HBO's music industry drama Vinyl comes at you like a classic rock song you can't get out of your head.
Powerful. Emotional. But also kind of predictable.
It's obvious from one of the earliest moments in the first episode, when Bobby Cannavale's out-of-control record company owner Richie Finestra stumbles into a smoky club circa 1971 and finds the New York Dolls.
Director-producer Martin Scorsese does an amazing job re-creating the anarchic spirit of the time, with drugged-out fans and sexually available groupies littering the steps up to the main stage. As Finestra stands with his mouth agape, the lipstick-wearing band tears into a note-perfect version of The Dolls' early '70s single "Personality Crisis."
Peering through a haze of cocaine and fatigue, Finestra looks like he's found God. But it's a scene we've seen in rock 'n' roll movies many times over — this time, presented from the perspective of the record company man.
That's the problem with HBO's Vinyl, which debuts Sunday as HBO's odd Valentine's Day gift to viewers. Despite its familiarity, the show expertly re-creates the time of peak gonzo in the record industry — when everybody from musicians and record company executives to radio DJs and record store employees was swimming in cocaine, payola and backroom swindles.
Emmy winner Cannavale is ferociously magnetic as Finestra — the blunt, talented founder and president of American Century records. By 1973, he's a successful power broker trying to kick a mountainous cocaine habit and sell his company to the European conglomerate PolyGram.
But even as he is poised to sign over his company, Finestra can't help ruminating on the state of the music industry in his typical in-your-face fashion.
"When I started in this business, rock 'n' roll was defined like this: two Jews and a guinea recording four schvartzes on a single track," he says. "Now, it's changed so much, it's not even recognizable as the thing people used to be so afraid of."
That bums out Finestra, an adrenaline junkie with the perfect ear for blockbuster bands. To tell his story, Vinyl takes viewers behind the scenes of the record industry in the 1970s, when glam rock, punk, disco and rap were all just starting to emerge.
It was also when "record men" were brazenly breaking the law to fatten their wallets, paying off record store managers and radio disc jockeys to pump up their most important artists.
"Hyman Weiss invented the $100 handshake back in the '50s," Finestra tells the viewer about bribing disc jockeys — the specialty of his partner, Zak Yankovich, played by Ray Romano.
"By 1971, Zak had raised it to $5,000 and a gram of Bolivian dancing dust," the record company owner adds. "What, you thought songs only got played because they were good?"
Guys like Weiss — who was an actual producer and record company owner in the '50s and '60s — were the generation before operators like Finestra, whose American Century label is floundering with acts like Donny Osmond, Savoy Brown and Robert Goulet.
All this detail comes from an authoritative source: Rolling Stones frontman Mick Jagger, who described during a press conference how he developed the idea for Vinyl with his longtime friend, Oscar-winning director Martin Scorsese.
"I had an idea years ago that I took to Marty and we tried to develop as a movie," Jagger said. "And it was a very sprawling idea. [So] when TV series came online and started to become interesting, respectable and moneymaking, we decided to make a TV series out of it." Spoken like a rock star turned film and TV producer who once attended the London School of Economics.
What works here are the details.
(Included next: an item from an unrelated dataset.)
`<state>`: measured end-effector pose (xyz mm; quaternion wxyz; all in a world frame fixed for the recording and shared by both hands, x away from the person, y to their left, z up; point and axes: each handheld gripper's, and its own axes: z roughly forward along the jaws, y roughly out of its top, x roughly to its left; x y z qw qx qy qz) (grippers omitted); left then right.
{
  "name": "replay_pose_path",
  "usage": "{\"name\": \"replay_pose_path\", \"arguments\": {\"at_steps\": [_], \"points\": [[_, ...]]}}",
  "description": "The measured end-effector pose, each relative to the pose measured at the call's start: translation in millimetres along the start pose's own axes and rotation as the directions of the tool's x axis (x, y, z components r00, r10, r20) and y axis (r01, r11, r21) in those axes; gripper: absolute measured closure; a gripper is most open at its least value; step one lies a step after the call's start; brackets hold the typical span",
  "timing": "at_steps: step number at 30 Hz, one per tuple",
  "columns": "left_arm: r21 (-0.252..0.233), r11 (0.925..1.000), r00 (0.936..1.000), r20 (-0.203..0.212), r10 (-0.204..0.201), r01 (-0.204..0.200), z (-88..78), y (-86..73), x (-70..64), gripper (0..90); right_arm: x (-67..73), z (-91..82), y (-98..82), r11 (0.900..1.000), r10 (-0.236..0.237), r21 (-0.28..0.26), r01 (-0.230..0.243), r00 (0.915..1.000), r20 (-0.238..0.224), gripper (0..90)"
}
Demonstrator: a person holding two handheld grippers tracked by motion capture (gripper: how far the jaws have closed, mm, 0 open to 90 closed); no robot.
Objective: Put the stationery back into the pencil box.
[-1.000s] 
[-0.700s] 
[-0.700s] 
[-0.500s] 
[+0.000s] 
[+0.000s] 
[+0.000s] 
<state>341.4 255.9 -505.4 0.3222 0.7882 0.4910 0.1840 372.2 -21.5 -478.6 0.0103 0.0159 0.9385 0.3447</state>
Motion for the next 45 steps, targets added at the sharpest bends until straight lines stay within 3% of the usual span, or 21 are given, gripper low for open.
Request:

Especially in the first episode, Vinyl re-creates the danger of '70s-era New York before Times Square got Disneyfied. We see young actors as compelling versions of classic stars like the New York Dolls, Led Zeppelin and Alice Cooper.
And the show slips those talented doppelgangers right next to fictional stars who feel like they could have existed back then, including a Sly Stone-style funk singer named Hannibal and a bratty protopunk band called The Nasty Bits.
As epitomized by Finestra, the record company guys are unscrupulous glad-handers, distracting artists with drugs and groupies while trying to shave points off their royalty percentages in hastily signed contracts.
But all this quality — cooked up with another executive producer, Terence Winter, and author Rich Cohen — services a story that still feels too predictable.
Cannavale's Finestra is a coke-snorting, self-obsessed record man who lays waste to his personal life in search of the perfect artist. Olivia Wilde is mostly underused as Finestra's wife, Devon, a former actress and model stuck cleaning up after her husband in a decidedly male-centered story.
In fact, Vinyl sometimes seems like a Frankenstein's monster cobbled together from the influences of its producers. There's the gritty '70s New York of Scorsese's Mean Streets, the rock 'n' roll rags-to-riches story from Jagger's own life, and the damaged loner searching for fulfillment who resembles the lead character from Winter's previous series, Boardwalk Empire.
Still, for those who admire the days when most music was bought in a record store, this series satisfies a certain nostalgia.
Just don't include in that group its rock star executive producer, who admits he doesn't even listen to records anymore.
"I never play vinyl, personally," Jagger said, drawing chuckles from journalists at the press conference. "But all my children love it."